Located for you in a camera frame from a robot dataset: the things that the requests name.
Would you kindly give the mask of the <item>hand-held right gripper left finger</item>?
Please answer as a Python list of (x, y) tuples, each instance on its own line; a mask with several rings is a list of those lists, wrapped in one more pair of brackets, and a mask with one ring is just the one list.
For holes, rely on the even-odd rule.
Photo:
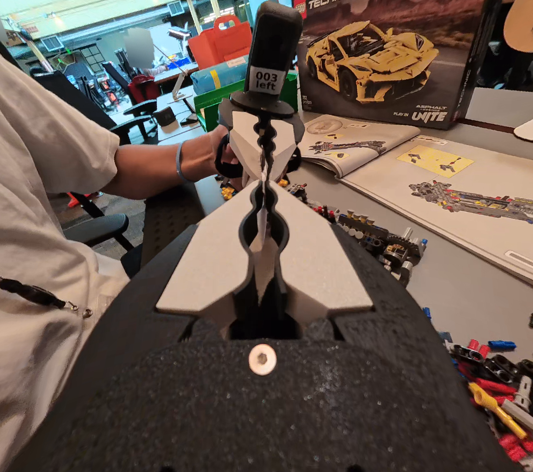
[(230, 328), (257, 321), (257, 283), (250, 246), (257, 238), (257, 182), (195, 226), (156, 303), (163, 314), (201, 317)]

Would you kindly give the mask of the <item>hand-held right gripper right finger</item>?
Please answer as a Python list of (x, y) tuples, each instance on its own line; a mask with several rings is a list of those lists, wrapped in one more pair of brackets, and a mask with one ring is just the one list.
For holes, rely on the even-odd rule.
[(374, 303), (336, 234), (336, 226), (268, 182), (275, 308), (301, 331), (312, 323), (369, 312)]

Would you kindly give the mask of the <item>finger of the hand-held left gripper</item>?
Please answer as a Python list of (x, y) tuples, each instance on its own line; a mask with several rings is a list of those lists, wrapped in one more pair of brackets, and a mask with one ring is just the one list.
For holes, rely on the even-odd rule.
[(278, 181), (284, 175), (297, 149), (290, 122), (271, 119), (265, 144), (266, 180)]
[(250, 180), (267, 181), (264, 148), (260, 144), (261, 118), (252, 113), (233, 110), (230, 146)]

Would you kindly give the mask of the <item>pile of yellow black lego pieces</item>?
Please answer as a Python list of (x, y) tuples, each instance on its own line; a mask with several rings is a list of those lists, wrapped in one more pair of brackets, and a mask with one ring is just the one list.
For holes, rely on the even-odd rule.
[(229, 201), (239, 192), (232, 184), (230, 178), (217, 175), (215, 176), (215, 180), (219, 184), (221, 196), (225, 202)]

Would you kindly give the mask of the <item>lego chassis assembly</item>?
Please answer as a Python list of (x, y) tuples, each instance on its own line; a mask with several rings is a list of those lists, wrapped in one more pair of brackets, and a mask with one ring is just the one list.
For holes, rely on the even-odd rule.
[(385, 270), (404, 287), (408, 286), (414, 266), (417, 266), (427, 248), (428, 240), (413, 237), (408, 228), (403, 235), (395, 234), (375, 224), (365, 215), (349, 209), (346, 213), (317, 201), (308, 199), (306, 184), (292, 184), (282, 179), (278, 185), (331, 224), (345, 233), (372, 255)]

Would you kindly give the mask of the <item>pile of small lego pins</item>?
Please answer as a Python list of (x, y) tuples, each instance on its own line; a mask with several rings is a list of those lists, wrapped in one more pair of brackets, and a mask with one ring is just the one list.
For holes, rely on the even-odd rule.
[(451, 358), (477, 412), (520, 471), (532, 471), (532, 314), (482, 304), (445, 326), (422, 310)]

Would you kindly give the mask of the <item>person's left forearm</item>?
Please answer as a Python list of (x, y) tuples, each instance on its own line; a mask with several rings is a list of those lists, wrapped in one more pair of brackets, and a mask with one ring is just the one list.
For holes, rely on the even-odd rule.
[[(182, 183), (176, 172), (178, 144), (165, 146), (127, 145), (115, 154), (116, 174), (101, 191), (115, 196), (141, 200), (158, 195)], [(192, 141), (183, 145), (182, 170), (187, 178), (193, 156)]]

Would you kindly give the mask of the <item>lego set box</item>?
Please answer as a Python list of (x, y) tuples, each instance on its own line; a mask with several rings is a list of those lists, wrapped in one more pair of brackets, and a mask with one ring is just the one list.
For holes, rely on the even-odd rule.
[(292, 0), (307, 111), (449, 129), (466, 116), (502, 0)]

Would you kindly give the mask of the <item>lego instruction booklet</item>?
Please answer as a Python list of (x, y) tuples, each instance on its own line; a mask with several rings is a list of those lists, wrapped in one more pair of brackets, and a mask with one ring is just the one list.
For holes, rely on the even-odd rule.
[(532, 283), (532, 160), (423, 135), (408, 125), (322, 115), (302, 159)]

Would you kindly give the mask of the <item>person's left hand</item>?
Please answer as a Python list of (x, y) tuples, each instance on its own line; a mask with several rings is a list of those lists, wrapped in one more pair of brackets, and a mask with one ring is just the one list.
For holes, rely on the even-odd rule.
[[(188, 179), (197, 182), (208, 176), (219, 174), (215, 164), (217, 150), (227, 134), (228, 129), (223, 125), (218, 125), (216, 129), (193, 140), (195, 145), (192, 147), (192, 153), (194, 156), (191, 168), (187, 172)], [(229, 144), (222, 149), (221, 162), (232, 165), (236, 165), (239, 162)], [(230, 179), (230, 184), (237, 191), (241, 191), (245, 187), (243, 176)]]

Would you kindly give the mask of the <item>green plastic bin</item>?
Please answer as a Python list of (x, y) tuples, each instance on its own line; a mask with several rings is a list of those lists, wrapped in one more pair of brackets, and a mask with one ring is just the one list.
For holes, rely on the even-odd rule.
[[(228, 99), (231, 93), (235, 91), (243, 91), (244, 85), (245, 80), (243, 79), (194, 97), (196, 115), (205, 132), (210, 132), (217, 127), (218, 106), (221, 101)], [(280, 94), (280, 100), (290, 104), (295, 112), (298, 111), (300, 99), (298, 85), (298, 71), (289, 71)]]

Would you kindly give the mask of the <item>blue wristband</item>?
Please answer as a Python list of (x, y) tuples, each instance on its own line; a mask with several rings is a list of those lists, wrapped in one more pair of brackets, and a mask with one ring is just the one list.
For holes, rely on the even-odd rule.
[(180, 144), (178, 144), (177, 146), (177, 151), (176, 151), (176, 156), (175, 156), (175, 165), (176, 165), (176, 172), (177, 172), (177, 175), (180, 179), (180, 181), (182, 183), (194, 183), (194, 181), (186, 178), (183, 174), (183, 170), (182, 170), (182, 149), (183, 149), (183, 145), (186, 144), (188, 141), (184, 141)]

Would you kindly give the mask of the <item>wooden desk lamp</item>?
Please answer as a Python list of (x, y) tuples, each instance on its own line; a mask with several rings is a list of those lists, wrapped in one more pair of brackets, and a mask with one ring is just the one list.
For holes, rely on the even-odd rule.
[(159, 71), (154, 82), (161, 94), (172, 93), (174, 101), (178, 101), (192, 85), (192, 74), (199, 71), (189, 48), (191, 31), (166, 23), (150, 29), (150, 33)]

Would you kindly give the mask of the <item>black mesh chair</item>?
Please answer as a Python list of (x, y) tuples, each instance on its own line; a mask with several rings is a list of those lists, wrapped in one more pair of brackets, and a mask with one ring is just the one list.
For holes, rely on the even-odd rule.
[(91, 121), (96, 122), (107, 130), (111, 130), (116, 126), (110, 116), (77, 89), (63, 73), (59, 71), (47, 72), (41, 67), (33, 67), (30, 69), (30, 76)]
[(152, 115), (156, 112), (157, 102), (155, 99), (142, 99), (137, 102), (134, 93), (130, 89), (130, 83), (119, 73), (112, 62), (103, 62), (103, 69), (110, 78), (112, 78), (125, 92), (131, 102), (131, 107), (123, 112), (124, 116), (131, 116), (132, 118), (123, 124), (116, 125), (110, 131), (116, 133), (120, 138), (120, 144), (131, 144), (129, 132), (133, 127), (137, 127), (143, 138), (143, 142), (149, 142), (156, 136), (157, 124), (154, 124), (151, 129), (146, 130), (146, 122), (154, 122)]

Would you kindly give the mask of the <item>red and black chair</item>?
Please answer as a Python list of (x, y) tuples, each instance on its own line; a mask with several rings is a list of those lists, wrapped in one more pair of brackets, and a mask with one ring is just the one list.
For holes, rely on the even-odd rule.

*Goal of the exercise*. Show all lines above holding "person".

*Completed task*.
Would you kindly give the mask of the <item>person's left forearm</item>?
Would you kindly give the mask of the <item>person's left hand</item>?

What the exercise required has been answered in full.